Available records:
───

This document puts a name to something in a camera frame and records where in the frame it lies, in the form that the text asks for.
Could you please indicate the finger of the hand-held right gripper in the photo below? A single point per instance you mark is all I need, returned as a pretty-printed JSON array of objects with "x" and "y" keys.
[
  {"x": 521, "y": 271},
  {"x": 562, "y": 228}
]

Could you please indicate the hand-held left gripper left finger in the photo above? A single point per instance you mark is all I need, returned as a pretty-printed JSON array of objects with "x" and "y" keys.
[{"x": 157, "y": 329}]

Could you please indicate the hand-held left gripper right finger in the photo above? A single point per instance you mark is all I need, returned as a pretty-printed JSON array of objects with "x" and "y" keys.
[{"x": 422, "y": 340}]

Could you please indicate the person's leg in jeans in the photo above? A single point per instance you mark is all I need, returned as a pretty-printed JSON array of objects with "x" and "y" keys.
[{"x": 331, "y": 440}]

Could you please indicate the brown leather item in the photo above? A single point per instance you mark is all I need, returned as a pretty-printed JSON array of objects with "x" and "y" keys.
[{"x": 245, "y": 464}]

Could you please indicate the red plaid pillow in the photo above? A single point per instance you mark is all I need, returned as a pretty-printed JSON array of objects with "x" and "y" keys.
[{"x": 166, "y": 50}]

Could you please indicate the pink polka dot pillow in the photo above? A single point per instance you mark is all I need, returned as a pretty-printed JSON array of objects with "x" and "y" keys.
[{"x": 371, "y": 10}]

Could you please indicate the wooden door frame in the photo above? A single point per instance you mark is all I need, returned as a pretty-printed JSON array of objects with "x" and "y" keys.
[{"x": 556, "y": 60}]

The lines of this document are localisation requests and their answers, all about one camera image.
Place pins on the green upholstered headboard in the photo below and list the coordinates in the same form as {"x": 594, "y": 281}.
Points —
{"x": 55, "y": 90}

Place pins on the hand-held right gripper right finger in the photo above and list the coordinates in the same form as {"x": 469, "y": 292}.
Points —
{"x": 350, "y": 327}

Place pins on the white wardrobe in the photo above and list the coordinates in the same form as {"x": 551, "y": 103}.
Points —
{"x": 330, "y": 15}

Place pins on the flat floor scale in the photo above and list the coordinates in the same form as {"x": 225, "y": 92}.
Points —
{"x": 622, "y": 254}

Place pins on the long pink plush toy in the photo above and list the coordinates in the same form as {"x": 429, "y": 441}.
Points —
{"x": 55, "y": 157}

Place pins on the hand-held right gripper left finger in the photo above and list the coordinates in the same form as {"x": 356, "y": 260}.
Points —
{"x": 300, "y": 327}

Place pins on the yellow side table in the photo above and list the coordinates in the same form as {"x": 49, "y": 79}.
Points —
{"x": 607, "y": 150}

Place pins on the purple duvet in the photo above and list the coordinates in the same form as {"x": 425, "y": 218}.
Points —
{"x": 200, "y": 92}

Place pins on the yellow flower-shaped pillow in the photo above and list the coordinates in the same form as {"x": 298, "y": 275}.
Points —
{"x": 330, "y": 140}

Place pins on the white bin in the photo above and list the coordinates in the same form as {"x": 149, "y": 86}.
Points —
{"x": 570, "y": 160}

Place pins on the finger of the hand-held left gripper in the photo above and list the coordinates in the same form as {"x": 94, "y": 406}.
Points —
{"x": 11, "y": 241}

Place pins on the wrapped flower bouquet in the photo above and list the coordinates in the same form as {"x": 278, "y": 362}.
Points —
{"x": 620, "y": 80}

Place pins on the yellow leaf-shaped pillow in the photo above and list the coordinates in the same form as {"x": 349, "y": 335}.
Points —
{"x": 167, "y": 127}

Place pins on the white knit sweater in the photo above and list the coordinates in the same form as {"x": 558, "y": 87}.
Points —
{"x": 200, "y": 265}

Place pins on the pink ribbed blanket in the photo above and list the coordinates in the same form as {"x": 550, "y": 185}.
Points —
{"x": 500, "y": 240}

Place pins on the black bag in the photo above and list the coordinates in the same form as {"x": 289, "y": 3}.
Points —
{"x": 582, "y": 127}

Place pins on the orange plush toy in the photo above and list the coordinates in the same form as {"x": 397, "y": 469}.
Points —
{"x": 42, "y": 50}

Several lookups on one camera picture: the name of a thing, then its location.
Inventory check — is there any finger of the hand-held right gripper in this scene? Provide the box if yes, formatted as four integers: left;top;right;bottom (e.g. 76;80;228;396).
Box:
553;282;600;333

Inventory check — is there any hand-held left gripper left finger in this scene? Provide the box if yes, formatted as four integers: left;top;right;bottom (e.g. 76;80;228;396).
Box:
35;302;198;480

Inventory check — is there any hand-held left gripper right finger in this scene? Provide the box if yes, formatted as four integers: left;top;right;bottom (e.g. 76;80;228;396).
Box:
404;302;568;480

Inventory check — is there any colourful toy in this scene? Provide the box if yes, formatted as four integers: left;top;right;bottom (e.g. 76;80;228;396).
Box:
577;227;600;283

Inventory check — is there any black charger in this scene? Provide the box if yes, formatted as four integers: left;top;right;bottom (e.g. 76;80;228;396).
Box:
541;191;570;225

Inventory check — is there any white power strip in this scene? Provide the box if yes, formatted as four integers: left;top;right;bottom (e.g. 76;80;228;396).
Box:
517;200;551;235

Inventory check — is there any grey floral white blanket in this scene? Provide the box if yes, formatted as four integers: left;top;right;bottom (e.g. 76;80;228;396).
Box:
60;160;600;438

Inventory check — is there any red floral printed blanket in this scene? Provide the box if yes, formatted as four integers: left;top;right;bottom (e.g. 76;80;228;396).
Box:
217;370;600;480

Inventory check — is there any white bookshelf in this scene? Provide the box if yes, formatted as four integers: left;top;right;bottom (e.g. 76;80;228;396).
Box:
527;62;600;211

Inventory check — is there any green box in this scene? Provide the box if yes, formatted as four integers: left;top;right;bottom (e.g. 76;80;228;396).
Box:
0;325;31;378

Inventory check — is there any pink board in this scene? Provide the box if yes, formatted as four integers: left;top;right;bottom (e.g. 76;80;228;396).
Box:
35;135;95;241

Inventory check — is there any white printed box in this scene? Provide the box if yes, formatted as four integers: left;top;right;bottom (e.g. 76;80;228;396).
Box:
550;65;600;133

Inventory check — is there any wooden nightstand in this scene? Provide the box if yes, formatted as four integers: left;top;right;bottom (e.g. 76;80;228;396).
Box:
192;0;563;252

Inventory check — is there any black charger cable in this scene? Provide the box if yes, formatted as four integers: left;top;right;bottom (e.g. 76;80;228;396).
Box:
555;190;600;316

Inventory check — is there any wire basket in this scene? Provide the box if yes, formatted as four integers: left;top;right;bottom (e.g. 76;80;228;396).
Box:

───

What the task requires: Every record in the material above should be set down exactly.

Response:
This document puts a name to something in a camera frame and records where in the frame it lies, in the form that the text asks for.
Could you please indicate the finger of the hand-held right gripper in the photo below? A single point per instance you mark is all I need, returned as a pretty-printed JSON array of objects with "x" and "y" keys.
[
  {"x": 521, "y": 271},
  {"x": 562, "y": 228}
]

Could you please indicate the hand-held left gripper left finger in the photo above? A single point per instance you mark is all I need, returned as a pretty-printed JSON array of objects with "x" and "y" keys.
[{"x": 157, "y": 329}]

Could you please indicate the hand-held left gripper right finger in the photo above? A single point per instance you mark is all I need, returned as a pretty-printed JSON array of objects with "x" and "y" keys.
[{"x": 422, "y": 340}]

Could you please indicate the person's leg in jeans in the photo above? A single point per instance you mark is all I need, returned as a pretty-printed JSON array of objects with "x" and "y" keys.
[{"x": 331, "y": 440}]

Could you please indicate the brown leather item in the photo above? A single point per instance you mark is all I need, returned as a pretty-printed JSON array of objects with "x" and "y" keys.
[{"x": 245, "y": 464}]

Could you please indicate the red plaid pillow in the photo above? A single point per instance you mark is all I need, returned as a pretty-printed JSON array of objects with "x" and "y" keys.
[{"x": 166, "y": 50}]

Could you please indicate the pink polka dot pillow in the photo above? A single point per instance you mark is all I need, returned as a pretty-printed JSON array of objects with "x" and "y" keys.
[{"x": 371, "y": 10}]

Could you please indicate the wooden door frame in the photo above? A single point per instance you mark is all I need, returned as a pretty-printed JSON array of objects with "x" and "y" keys.
[{"x": 556, "y": 60}]

The lines of this document are localisation requests and their answers, all about one camera image.
Place pins on the green upholstered headboard in the photo below and list the coordinates in the same form as {"x": 594, "y": 281}.
Points —
{"x": 55, "y": 90}

Place pins on the hand-held right gripper right finger in the photo above and list the coordinates in the same form as {"x": 469, "y": 292}.
Points —
{"x": 350, "y": 327}

Place pins on the white wardrobe in the photo above and list the coordinates in the same form as {"x": 551, "y": 103}.
Points —
{"x": 330, "y": 15}

Place pins on the flat floor scale in the photo above and list the coordinates in the same form as {"x": 225, "y": 92}.
Points —
{"x": 622, "y": 254}

Place pins on the long pink plush toy in the photo above and list the coordinates in the same form as {"x": 429, "y": 441}.
Points —
{"x": 55, "y": 157}

Place pins on the hand-held right gripper left finger in the photo above and list the coordinates in the same form as {"x": 356, "y": 260}.
Points —
{"x": 300, "y": 327}

Place pins on the yellow side table in the photo above and list the coordinates in the same form as {"x": 49, "y": 79}.
Points —
{"x": 607, "y": 150}

Place pins on the purple duvet in the photo above and list the coordinates in the same form as {"x": 425, "y": 218}.
Points —
{"x": 200, "y": 92}

Place pins on the yellow flower-shaped pillow in the photo above and list the coordinates in the same form as {"x": 298, "y": 275}.
Points —
{"x": 330, "y": 140}

Place pins on the white bin in the photo above and list the coordinates in the same form as {"x": 149, "y": 86}.
Points —
{"x": 570, "y": 160}

Place pins on the finger of the hand-held left gripper in the photo above and list the coordinates in the same form as {"x": 94, "y": 406}.
Points —
{"x": 11, "y": 241}

Place pins on the wrapped flower bouquet in the photo above and list the coordinates in the same form as {"x": 278, "y": 362}.
Points —
{"x": 620, "y": 80}

Place pins on the yellow leaf-shaped pillow in the photo above and list the coordinates in the same form as {"x": 349, "y": 335}.
Points —
{"x": 167, "y": 127}

Place pins on the white knit sweater in the photo above and list the coordinates in the same form as {"x": 558, "y": 87}.
Points —
{"x": 200, "y": 265}

Place pins on the pink ribbed blanket in the photo above and list the coordinates in the same form as {"x": 550, "y": 185}.
Points —
{"x": 500, "y": 240}

Place pins on the black bag in the photo above and list the coordinates in the same form as {"x": 289, "y": 3}.
Points —
{"x": 582, "y": 127}

Place pins on the orange plush toy in the photo above and list the coordinates in the same form as {"x": 397, "y": 469}.
Points —
{"x": 42, "y": 50}

Several lookups on one camera picture: the name of a thing, then its location.
Inventory check — is there any finger of the hand-held right gripper in this scene? Provide the box if yes, formatted as four integers: left;top;right;bottom (e.g. 76;80;228;396).
Box:
553;282;600;333

Inventory check — is there any hand-held left gripper left finger in this scene? Provide the box if yes, formatted as four integers: left;top;right;bottom (e.g. 76;80;228;396).
Box:
35;302;198;480

Inventory check — is there any hand-held left gripper right finger in this scene? Provide the box if yes, formatted as four integers: left;top;right;bottom (e.g. 76;80;228;396).
Box:
404;302;568;480

Inventory check — is there any colourful toy in this scene? Provide the box if yes, formatted as four integers: left;top;right;bottom (e.g. 76;80;228;396).
Box:
577;227;600;283

Inventory check — is there any black charger in this scene? Provide the box if yes, formatted as four integers: left;top;right;bottom (e.g. 76;80;228;396).
Box:
541;191;570;225

Inventory check — is there any white power strip in this scene? Provide the box if yes, formatted as four integers: left;top;right;bottom (e.g. 76;80;228;396).
Box:
517;200;551;235

Inventory check — is there any grey floral white blanket in this scene? Provide the box if yes, formatted as four integers: left;top;right;bottom (e.g. 76;80;228;396).
Box:
60;160;600;438

Inventory check — is there any red floral printed blanket in this scene? Provide the box if yes, formatted as four integers: left;top;right;bottom (e.g. 76;80;228;396).
Box:
217;370;600;480

Inventory check — is there any white bookshelf in this scene? Provide the box if yes, formatted as four integers: left;top;right;bottom (e.g. 76;80;228;396).
Box:
527;62;600;211

Inventory check — is there any green box in this scene? Provide the box if yes, formatted as four integers: left;top;right;bottom (e.g. 76;80;228;396).
Box:
0;325;31;378

Inventory check — is there any pink board in this scene? Provide the box if yes, formatted as four integers: left;top;right;bottom (e.g. 76;80;228;396).
Box:
35;135;95;241

Inventory check — is there any white printed box in this scene? Provide the box if yes, formatted as four integers: left;top;right;bottom (e.g. 76;80;228;396).
Box:
550;65;600;133

Inventory check — is there any wooden nightstand in this scene? Provide the box if yes, formatted as four integers: left;top;right;bottom (e.g. 76;80;228;396).
Box:
192;0;563;252

Inventory check — is there any black charger cable in this scene? Provide the box if yes, formatted as four integers: left;top;right;bottom (e.g. 76;80;228;396).
Box:
555;190;600;316

Inventory check — is there any wire basket in this scene? Provide the box if yes, formatted as four integers: left;top;right;bottom (e.g. 76;80;228;396).
Box:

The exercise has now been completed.